The Fourier Transform of $e^{-k_0\vert x\vert}$ is given by

$${\mathcal F}[e^{-k_0\vert x\vert}] = \int_{-\infty}^\infty e^{-k_0\vert x\vert}e^{-2\pi ikx}\,dx$$

$$= \int_{-\infty}^0 e^{-2\pi ikx}e^{2\pi xk_0}\,dx+\int_0^\infty e^{-2\pi ikx}e^{-2\pi k_0x}\,dx$$

$$= \int_{-\infty}^0 [\cos(2\pi kx)-i\sin(2\pi kx)]e^{2\pi k_0x}\,dx+ \int_0^\infty [\cos(2\pi kx)-i\sin(2\pi kx)]e^{-2\pi k_0x}\,dx.$$ (1)

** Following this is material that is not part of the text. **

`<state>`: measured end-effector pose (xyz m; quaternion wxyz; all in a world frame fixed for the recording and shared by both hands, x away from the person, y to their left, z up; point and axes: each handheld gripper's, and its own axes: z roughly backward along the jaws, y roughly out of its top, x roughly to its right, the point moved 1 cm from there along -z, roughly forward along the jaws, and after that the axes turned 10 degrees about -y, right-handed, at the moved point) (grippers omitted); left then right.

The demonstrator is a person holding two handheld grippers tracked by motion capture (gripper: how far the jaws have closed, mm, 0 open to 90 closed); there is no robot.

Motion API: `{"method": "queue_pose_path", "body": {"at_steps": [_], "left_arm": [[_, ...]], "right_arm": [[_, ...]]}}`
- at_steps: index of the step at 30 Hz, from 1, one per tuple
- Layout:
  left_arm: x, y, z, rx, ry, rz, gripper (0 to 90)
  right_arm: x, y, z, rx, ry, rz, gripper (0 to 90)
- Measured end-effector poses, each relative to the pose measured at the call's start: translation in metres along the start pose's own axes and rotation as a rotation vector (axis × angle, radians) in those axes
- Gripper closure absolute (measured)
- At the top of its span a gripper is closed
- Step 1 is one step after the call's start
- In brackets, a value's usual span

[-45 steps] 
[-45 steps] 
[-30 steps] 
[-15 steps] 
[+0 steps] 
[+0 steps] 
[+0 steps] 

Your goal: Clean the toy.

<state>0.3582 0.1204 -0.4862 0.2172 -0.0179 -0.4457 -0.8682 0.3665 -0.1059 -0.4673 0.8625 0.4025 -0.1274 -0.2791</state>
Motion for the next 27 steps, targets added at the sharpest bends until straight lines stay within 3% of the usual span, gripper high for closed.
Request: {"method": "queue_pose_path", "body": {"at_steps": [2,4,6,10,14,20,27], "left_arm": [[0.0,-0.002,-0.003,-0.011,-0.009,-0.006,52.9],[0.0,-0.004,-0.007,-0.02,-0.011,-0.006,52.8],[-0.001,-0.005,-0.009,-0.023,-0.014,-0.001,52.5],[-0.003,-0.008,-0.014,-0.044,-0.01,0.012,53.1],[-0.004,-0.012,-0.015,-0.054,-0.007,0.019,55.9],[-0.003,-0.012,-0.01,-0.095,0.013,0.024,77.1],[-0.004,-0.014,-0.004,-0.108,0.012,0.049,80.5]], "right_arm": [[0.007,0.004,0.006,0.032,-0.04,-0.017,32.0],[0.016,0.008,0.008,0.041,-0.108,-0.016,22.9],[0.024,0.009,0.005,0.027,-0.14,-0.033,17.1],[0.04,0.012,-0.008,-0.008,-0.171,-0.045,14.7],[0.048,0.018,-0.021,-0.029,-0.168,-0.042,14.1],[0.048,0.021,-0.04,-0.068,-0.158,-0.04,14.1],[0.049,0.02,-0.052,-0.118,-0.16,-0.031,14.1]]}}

Now let $u\equiv -x$ so $du=-dx$, then

$${\mathcal F}[e^{-k_0\vert x\vert}] = \int_0^\infty [\cos(2\pi ku)+i\sin(2\pi ku)]e^{-2\pi k_0u}\,du]$$

$$\phantom{=} +\int_0^\infty [\cos(2\pi ku)-i\sin(2\pi ku)]e^{-2\pi k_0u}\,du]$$

$$= 2\int_0^\infty \cos(2\pi ku)e^{-2\pi k_0u}\,du,$$ (2)

which, from the Damped Exponential Cosine Integral, gives

$${\mathcal F}[e^{-2\pi k_0\vert x\vert}] = {1\over\pi} {k_0\over k^2+{k_0}^2},$$ (3)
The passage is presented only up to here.